(Items listed in a dataset)
_ _ _ _ _

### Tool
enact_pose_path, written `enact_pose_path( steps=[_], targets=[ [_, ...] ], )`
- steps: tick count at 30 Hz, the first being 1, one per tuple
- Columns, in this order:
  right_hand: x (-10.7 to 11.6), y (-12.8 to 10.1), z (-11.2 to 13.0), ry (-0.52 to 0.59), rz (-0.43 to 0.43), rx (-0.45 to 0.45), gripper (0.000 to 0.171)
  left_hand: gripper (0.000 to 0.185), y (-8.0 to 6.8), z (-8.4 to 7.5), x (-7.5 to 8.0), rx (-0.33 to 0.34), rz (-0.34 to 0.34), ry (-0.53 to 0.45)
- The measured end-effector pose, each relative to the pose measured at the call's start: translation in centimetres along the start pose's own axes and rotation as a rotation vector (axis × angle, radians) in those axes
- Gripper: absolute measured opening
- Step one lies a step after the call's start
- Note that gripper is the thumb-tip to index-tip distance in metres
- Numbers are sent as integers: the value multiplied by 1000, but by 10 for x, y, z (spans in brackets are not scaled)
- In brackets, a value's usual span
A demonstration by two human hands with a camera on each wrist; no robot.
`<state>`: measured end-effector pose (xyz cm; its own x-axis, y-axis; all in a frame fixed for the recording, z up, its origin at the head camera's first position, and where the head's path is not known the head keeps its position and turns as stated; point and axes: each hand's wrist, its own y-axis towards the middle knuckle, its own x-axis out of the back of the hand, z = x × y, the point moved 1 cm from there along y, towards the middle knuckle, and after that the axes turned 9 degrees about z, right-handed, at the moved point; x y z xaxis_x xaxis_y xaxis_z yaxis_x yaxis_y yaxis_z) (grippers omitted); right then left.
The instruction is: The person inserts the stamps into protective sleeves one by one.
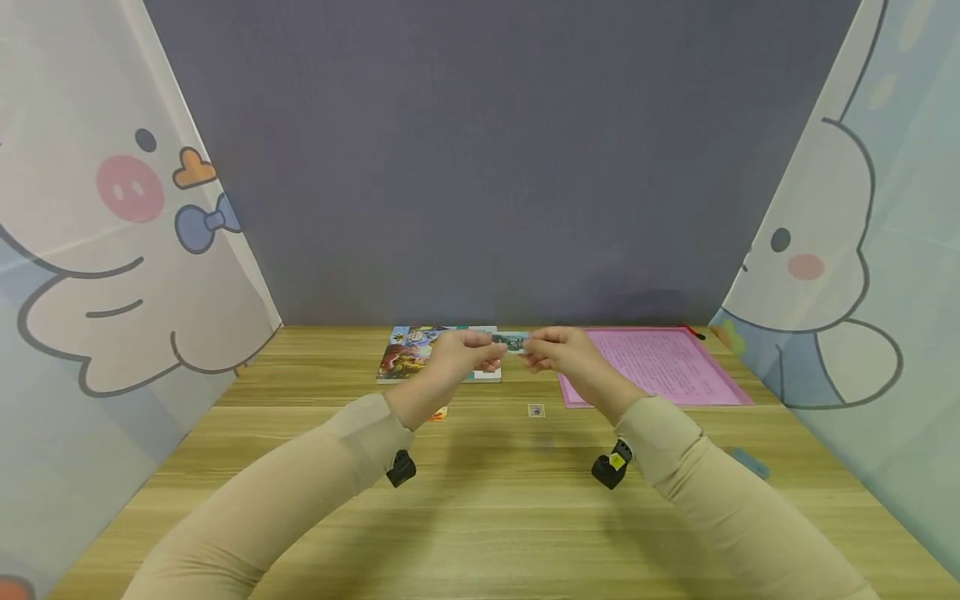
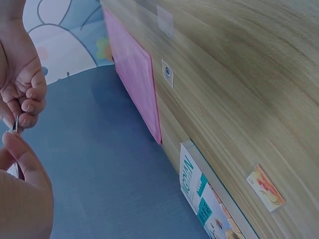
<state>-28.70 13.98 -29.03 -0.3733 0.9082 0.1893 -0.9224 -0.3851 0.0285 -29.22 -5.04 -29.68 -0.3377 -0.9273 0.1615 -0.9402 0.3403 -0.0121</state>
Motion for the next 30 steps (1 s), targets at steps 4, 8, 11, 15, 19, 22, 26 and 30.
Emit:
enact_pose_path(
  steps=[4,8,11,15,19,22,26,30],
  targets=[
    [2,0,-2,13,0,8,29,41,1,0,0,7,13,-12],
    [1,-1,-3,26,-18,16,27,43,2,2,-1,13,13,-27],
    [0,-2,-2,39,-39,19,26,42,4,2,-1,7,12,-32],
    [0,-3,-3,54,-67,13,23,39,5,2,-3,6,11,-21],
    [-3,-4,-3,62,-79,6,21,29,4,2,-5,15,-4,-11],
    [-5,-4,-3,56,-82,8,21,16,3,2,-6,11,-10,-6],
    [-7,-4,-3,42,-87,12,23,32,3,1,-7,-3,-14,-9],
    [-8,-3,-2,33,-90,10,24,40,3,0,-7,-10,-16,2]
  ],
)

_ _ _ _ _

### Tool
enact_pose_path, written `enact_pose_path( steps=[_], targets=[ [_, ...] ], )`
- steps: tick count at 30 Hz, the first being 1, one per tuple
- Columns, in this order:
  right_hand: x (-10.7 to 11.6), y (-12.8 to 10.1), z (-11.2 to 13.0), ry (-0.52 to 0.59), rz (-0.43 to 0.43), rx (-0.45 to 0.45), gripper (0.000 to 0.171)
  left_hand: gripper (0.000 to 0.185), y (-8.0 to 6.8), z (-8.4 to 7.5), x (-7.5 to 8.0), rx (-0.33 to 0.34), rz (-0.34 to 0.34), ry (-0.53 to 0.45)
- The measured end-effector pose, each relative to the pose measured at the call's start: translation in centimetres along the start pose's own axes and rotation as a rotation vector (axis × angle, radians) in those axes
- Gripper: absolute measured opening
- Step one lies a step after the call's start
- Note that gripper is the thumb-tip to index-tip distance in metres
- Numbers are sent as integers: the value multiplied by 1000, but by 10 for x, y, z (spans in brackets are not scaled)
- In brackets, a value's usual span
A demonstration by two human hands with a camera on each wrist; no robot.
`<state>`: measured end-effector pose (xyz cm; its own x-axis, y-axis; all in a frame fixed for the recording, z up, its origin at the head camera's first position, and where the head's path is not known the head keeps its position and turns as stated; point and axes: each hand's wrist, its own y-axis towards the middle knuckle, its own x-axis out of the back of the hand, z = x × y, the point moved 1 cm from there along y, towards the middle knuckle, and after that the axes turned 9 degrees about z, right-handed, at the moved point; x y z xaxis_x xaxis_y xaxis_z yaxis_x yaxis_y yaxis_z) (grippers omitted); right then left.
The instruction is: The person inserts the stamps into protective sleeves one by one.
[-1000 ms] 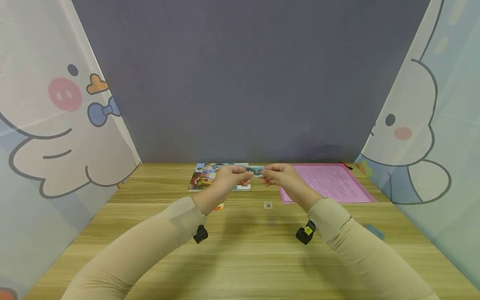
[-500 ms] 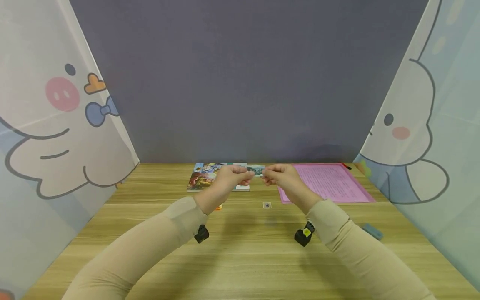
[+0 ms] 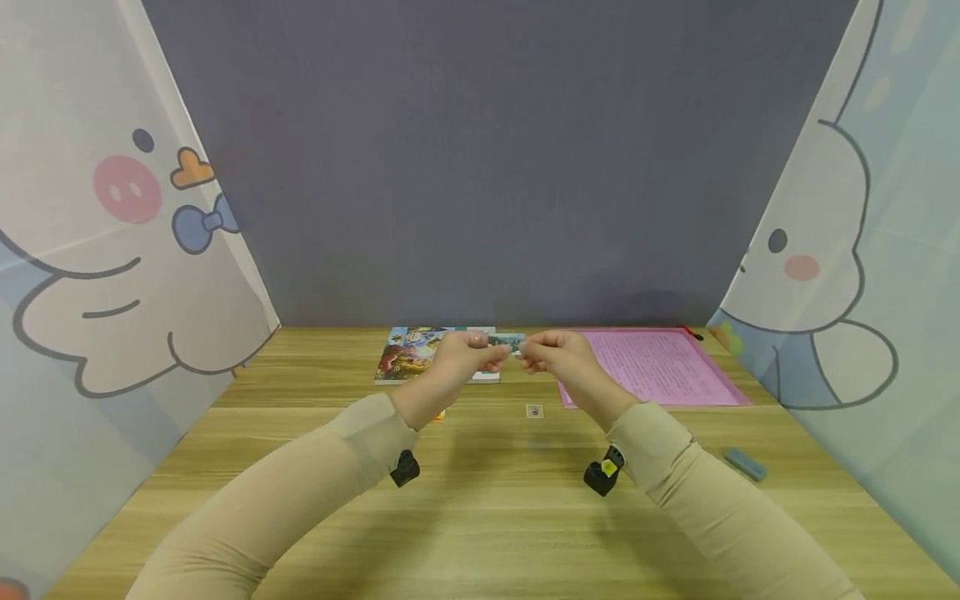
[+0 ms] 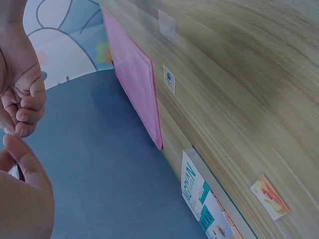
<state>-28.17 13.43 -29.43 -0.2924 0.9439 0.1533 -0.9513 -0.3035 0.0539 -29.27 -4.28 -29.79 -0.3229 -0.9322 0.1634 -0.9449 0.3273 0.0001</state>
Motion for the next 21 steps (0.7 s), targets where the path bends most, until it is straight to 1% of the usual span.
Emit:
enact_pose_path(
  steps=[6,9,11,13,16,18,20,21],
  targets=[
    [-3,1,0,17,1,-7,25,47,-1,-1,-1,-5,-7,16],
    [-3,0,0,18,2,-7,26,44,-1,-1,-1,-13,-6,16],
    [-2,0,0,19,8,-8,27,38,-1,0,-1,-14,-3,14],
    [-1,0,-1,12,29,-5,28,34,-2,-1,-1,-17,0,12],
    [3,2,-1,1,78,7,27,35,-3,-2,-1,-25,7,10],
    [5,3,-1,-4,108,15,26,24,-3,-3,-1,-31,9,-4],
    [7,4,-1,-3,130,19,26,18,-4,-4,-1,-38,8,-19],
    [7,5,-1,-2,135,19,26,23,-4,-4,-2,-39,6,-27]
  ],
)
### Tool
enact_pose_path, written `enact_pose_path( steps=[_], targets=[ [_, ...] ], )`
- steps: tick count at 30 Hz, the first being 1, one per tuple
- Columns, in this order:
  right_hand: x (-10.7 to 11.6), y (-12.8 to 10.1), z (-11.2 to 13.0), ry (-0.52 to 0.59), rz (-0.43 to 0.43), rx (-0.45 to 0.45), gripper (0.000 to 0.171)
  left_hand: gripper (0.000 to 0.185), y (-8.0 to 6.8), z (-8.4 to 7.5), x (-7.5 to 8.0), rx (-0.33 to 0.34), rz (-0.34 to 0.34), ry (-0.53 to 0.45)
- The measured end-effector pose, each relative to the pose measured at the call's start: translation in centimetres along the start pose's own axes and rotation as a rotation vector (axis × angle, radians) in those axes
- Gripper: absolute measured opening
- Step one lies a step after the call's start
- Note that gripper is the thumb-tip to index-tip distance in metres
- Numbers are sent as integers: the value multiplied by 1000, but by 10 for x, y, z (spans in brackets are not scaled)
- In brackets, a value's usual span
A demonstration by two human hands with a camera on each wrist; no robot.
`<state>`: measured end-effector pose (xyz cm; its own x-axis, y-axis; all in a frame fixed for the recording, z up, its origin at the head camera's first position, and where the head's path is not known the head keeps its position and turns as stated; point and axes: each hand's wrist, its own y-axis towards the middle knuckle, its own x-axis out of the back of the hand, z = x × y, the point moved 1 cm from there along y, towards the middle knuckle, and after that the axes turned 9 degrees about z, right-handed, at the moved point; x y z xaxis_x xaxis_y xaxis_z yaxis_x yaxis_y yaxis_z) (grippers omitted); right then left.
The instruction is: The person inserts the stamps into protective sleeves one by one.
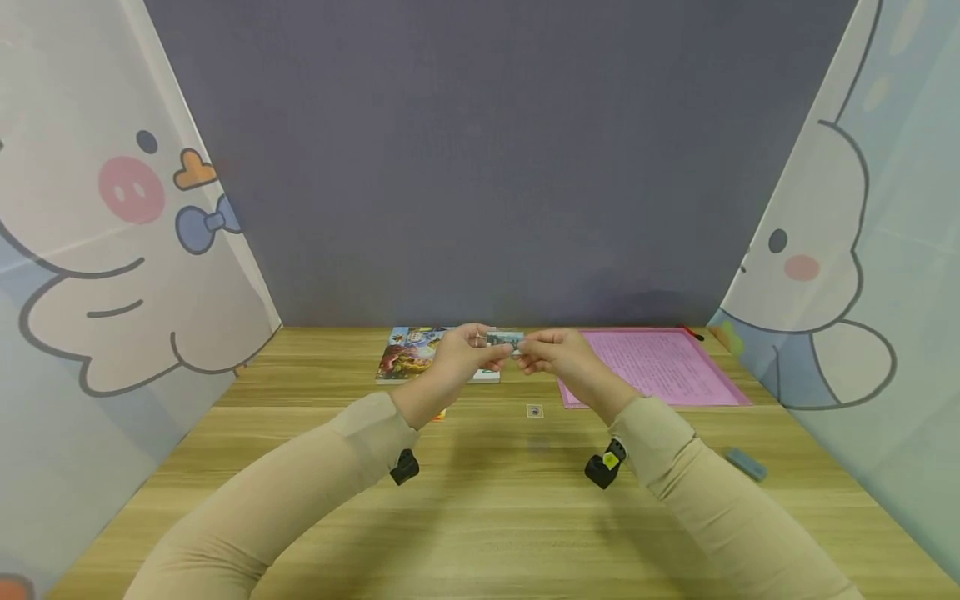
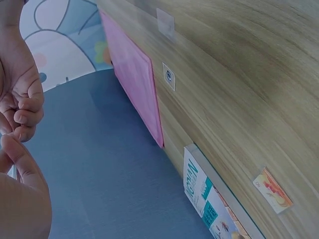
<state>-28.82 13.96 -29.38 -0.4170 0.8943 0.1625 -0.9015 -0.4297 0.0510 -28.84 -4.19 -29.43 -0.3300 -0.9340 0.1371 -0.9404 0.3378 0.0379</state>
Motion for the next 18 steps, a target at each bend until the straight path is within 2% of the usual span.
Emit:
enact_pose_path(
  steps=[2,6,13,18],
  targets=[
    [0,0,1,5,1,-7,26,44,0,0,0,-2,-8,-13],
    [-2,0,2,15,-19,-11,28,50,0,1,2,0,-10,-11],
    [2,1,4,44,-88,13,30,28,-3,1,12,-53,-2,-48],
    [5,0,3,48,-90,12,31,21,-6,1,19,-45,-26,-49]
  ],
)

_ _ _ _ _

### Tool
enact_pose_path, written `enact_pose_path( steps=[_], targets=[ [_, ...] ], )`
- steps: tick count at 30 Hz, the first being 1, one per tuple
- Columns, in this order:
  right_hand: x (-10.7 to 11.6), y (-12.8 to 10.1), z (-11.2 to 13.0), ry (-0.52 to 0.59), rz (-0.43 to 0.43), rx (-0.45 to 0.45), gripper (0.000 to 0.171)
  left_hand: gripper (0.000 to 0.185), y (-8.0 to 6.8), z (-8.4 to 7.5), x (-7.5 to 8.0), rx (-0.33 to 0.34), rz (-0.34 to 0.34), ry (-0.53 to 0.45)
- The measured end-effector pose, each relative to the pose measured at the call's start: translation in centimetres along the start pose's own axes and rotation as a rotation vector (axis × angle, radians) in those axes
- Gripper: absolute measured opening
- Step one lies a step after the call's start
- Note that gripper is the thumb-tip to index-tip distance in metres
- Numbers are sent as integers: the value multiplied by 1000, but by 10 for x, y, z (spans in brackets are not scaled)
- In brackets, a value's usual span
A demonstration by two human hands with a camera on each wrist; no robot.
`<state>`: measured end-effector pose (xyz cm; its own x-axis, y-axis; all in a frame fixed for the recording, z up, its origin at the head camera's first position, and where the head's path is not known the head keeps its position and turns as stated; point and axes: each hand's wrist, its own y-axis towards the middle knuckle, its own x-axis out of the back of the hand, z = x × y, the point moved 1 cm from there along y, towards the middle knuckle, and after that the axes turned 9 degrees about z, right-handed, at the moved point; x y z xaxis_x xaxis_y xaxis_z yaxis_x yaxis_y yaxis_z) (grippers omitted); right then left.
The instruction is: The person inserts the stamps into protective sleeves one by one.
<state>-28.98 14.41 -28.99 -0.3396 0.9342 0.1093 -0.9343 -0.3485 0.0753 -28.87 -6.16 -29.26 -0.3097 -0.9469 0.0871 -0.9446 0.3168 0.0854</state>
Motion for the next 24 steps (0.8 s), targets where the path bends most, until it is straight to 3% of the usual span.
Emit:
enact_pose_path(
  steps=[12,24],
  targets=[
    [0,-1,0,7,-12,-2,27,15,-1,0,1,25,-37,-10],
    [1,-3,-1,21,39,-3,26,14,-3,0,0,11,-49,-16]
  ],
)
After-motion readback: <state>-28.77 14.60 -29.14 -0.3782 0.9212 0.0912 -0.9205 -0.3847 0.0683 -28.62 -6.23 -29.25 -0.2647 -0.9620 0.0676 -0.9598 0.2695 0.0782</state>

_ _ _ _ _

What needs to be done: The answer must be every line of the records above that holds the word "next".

Response to this task:
Motion for the next 30 steps (1 s), targets at steps 4, 8, 11, 15, 19, 22, 26 and 30.
Motion for the next 21 steps (0.7 s), targets where the path bends most, until it is straight to 1% of the usual span.
Motion for the next 18 steps, a target at each bend until the straight path is within 2% of the usual span.
Motion for the next 24 steps (0.8 s), targets where the path bends most, until it is straight to 3% of the usual span.

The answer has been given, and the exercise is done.